So I recently heard of a situation with Sybase where a LEFT JOIN on a particular key between two tables would return records but the INNER JOIN wouldn’t. I’m talking this sort of thing if I remember properly:

SELECT *
FROM Customer c LEFT JOIN Order o
  ON c.CustomerId = o.CustomerId
WHERE c.State = 'MN'

vs

 

SELECT * 
FROM Customer c INNER JOIN Order o 
  ON c.CustomerId = o.CustomerId 
WHERE c.State = 'MN'

Now on first glance you are probably thinking well duh the Minnesota Customer didn’t have any Order yet, so of course a LEFT JOIN works differently than an INNER JOIN… go read your SQL book again. Not the case in fact. Literally the database would refuse to return records where say CustomerID = 1  in both tables for an INNER JOIN, but worked as expected for a LEFT JOIN. Furthermore the database would willing assert the values were equal when you limited the record set to 1 from each table and compared them directly.

(Diagram below)

Obviously something fishy is going on here. There was some investigation and talk of indexes that may be corrupted or something else but in the end solution was never discovered due to time constraints. The developer literally ended up having to extract portions of the tables into memory of a .NET app to do the join because he couldn’t trust the database to do it properly.

Black Box?

Now I wouldn’t consider a RDBMS a black box fully, more like a gray box or something like this:

.rdbms
{
opacity:0.7;
filter:alpha(opacity=70); /* for < IE8 */
}

This is because there are many things a developer (or DBA) can do to increase the performance of a database when it comes to database structure, data types, indexes, page sizes, looking at the query plan, or writing performant queries. We aren’t talking about that though, we are talking about this:

1 != 1

Perhaps the indexes were corrupted or something crazy like that but at what point does that become an implementation detail? I can specify indexes as a developer to increase performance of joins or queries but do I really have control over, or should I reasonably have to be concerned about if they have been become corrupted? If they do shouldn’t the RDBMS be capable of realizing this corruption, blowing up or correcting it rather than literally being wrong?

The Point

At some point I have to be able to reasonably assume that in C# for example (1 == 1) == true. To me C# is also a black box when it comes to the native code that is executed – at some point I have little idea what it looks like and I shouldn’t need to care.
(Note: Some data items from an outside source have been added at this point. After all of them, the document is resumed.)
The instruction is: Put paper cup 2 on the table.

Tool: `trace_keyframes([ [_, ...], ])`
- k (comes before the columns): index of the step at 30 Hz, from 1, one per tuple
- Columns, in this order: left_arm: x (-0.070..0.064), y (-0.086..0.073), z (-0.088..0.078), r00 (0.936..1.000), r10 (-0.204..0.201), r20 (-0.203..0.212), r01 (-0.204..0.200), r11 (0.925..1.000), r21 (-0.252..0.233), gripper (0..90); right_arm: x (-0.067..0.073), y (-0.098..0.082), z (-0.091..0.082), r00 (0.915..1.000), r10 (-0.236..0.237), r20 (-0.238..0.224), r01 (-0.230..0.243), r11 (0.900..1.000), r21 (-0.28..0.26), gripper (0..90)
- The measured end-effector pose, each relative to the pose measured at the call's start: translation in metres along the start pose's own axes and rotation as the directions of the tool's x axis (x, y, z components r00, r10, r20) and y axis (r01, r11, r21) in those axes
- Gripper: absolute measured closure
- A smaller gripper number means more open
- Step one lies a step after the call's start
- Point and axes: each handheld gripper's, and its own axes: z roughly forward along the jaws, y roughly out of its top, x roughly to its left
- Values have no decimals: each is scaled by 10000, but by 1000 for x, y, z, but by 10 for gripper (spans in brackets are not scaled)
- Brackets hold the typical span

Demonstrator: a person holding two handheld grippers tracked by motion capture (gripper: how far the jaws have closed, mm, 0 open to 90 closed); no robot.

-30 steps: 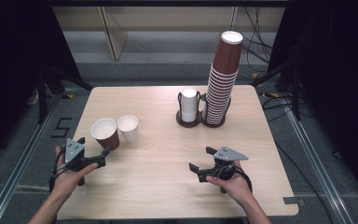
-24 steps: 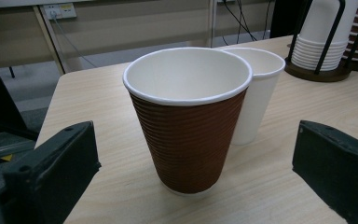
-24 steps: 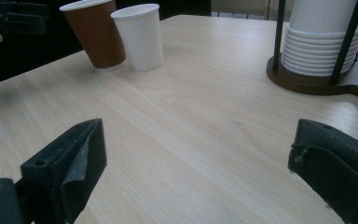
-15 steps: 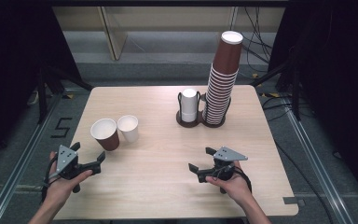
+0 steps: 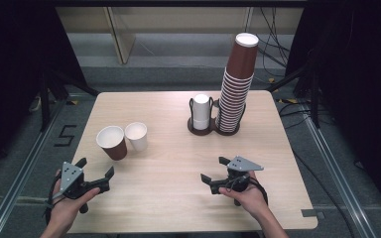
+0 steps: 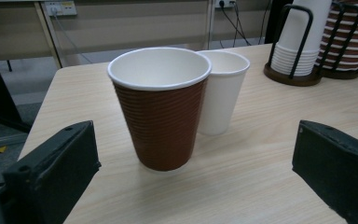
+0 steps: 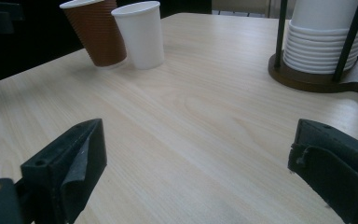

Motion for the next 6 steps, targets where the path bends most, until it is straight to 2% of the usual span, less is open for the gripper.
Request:
trace_keyframes([
  [1, -1, 0, 0, 10000, -52, 68, 53, 9999, -107, 0, 0, 0, 0, 10000, 31, 18, -31, 10000, -10, 44],
  [2, -3, 1, -1, 10000, -18, 36, 18, 10000, 38, 0, 0, 0, 0, 10000, 44, 4, -44, 10000, -8, 44],
  [3, -4, 0, 0, 9999, 5, 137, -4, 10000, -67, 0, -1, 0, 0, 9996, -208, 210, 210, 9997, -94, 43],
  [5, -6, 0, -2, 9999, -2, 136, 0, 9999, 120, 0, -1, 0, 0, 9994, -221, 269, 224, 9997, -132, 43],
  [6, -6, 0, -2, 9998, -6, 210, 4, 10000, 98, 0, 1, -1, 0, 9997, 157, 193, -156, 9999, -49, 43],
])
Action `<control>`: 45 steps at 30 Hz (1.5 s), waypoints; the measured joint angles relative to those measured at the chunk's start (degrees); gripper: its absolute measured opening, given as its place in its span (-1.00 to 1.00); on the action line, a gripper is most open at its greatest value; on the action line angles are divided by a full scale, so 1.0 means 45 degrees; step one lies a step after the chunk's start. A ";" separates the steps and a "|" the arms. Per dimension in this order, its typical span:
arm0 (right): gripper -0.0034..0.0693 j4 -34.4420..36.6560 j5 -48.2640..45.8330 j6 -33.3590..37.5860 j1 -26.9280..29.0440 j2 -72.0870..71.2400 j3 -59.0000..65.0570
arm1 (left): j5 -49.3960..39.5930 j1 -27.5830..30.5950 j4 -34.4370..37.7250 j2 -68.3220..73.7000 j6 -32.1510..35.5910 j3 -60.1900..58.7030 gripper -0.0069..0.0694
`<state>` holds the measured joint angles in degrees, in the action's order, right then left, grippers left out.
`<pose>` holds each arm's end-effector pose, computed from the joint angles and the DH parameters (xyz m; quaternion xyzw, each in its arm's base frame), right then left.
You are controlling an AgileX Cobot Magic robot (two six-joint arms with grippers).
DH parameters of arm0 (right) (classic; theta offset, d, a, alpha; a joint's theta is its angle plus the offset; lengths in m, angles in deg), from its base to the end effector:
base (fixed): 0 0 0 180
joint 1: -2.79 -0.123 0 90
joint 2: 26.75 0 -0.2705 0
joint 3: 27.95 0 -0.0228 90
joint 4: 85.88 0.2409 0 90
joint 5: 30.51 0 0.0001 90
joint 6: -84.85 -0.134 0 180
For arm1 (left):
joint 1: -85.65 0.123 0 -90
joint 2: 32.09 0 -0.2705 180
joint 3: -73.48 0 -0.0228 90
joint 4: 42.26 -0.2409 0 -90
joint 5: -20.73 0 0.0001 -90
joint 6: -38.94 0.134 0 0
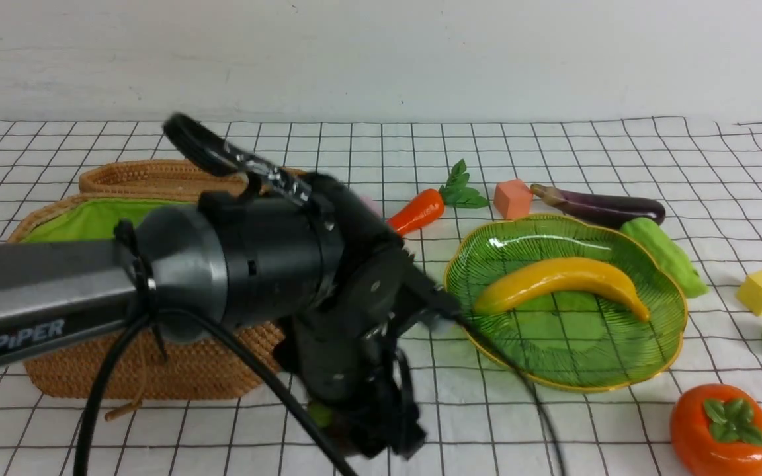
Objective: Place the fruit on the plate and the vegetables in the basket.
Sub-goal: Grab a mangosteen with your left arm and put it on the plate on the right, then take a daikon with your left arm and place it on the basket on the left.
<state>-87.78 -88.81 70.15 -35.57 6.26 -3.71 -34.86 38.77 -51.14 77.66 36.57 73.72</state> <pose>0.0684 0.0493 0.3620 -0.1733 0.8279 0.2233 0.4844 0.2591 -0.2518 0.1904 0.4069 0.9016 0.0089 0.1463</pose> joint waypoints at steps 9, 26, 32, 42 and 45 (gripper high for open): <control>-0.63 -0.0544 0.0087 -0.0762 0.0000 0.0078 0.0000 | 0.3448 -0.0459 0.3240 0.2775 0.3239 0.5257 0.68; -0.60 0.0058 -0.1362 -0.0827 0.0000 0.0119 0.0000 | 0.2973 -0.0420 0.3134 0.7047 0.3614 1.0176 0.93; -0.58 -0.0021 -0.1196 -0.0827 0.0000 0.0119 0.0000 | -0.0432 -0.0420 0.2871 0.5225 0.2448 1.0182 0.59; -0.56 0.0010 -0.1196 -0.0816 0.0000 0.0119 0.0000 | -0.3384 -0.0461 0.1385 0.2789 -0.2480 0.8652 -0.85; -0.55 0.0042 -0.1244 -0.0616 0.0000 0.0119 0.0000 | -0.3414 -0.0502 0.1355 0.1884 -0.2903 0.6850 -0.85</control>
<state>-87.59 -94.41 67.38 -35.57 6.79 -3.71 -50.23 36.51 -45.04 86.14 23.51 104.55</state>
I should not need to know exactly how the depths of some platform is working or look at the actual machine code to be productive. To me one of the main reasons why C# and Java are successful and productive programming platforms is that you are able to focus on delivering functionality and not every last implementation detail of how the code works at the lowest abstracted levels. If I cannot make the assumption that things are going to just work or I am constantly second guessing the platform my productivity is going to be severely hindered and I may end up becoming extremely paranoid.

We will just put it this way: If C# pulled a (1 != 1) == true on me I might just switch to doing JavaScript full time…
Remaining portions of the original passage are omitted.